August 13, 2015

Today's Top Alzheimer's News

MUST READS

An August 12, 2015 Inside Philanthropy article profiled billionaire Paul Allen’s Alzheimer’s philanthropy. According to the article, “The Paul G. Allen Family Foundation wants to move the success rate of Alzheimer's research above that .4 percent, and it believes the best way to do that is by supporting research into the fundamental biological causes of the disease. To that end, last month, the foundation announced $7 million in grants to five Alzheimer's research teams at research institutions in the US and England…The supported projects will investigate emerging areas of research in Alzheimer’s, including the role of genes, white matter damage, regulation of pH levels and a recently described brain-wide clearance system. Also supported is work to develop new methods and tools to study the basic processes involved in the disease and identify potential new treatments.”

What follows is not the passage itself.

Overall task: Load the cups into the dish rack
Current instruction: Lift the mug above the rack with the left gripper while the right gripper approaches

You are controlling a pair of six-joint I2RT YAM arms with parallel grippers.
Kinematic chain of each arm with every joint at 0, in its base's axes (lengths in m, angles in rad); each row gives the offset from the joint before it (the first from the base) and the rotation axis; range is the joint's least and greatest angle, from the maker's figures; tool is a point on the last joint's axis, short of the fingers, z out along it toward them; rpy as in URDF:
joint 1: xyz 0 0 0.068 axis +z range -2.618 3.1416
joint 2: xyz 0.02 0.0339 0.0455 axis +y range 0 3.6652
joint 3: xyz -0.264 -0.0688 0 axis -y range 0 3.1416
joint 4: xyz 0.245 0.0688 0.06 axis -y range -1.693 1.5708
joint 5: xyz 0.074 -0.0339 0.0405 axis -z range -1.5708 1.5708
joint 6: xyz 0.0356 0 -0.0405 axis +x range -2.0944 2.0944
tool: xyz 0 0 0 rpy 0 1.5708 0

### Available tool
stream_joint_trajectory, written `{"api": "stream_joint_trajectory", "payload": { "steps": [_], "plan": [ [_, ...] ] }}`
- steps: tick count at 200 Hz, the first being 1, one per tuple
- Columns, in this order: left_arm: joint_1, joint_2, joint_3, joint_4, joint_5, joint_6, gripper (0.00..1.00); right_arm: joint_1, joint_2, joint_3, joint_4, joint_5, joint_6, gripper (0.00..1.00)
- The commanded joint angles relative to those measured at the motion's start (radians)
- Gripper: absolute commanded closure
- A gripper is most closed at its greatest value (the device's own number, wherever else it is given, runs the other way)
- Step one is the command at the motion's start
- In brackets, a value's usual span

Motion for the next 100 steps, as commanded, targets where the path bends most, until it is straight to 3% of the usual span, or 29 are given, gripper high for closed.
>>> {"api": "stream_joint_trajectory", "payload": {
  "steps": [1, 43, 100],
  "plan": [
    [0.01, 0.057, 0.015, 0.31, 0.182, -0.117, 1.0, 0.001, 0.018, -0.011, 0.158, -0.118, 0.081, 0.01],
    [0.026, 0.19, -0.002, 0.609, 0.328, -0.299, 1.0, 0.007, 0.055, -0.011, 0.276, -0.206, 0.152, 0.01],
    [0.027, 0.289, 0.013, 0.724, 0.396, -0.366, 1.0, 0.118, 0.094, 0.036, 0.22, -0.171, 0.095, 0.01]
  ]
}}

An August 12, 2015 Forbes opinion piece by Howard Gleckman called for a Medicare redesign to account for diseases like Alzheimer’s and the need for long-term care. According to Gleckman, “Now people live decades with heart failure. Dementia, which barely registered as a health problem in 1965, has become a major issue. In large part, that’s because people routinely live into their 80s, the age at which Alzheimer’s and similar diseases commonly strike. People didn’t get Alzheimer’s in 1965 because something else killed them first. But Medicare is not set up to care for those with chronic disease. It does not provide long-term supports and services, which are critical to people with complex conditions. It has few mechanisms to help patients manage multiple chronic diseases. Much of the care these patients need isn’t strictly medical at all. Yet medical treatment is pretty much all Medicare will pay for.” Howard Gleckman is a senior fellow in the Urban-Brookings Tax Policy Center at the Urban Institute.

An August 12, 2015 San Francisco Business Times article compared ALS advocates’ efforts to access experimental drugs to early AIDs activists. According to the article, “If only Mike and other ALS patients could get “compassionate use” access to Neuraltus’ drug, they wouldn’t have to wait for a formal clinical trial to see if the compound slows ALS from progressively robbing them of the ability to walk, touch, swallow, speak and, finally, breathe. In the process, these one-person studies would help Neuraltus understand more about the drug…Yet a grassroots band of ALS patients and caregivers — under the banner of Hope Now for ALS— are pressing Casey, the FDA and others, invoking a give-it-to-me-now strategy that AIDS activists used to win early access in the 1980s and 1990s to experimental HIV-fighting drugs. Ultimately, they hope to convince someone to cover Neuraltus' costs for compassionate use or an expanded access program in parallel with a clinical trial.”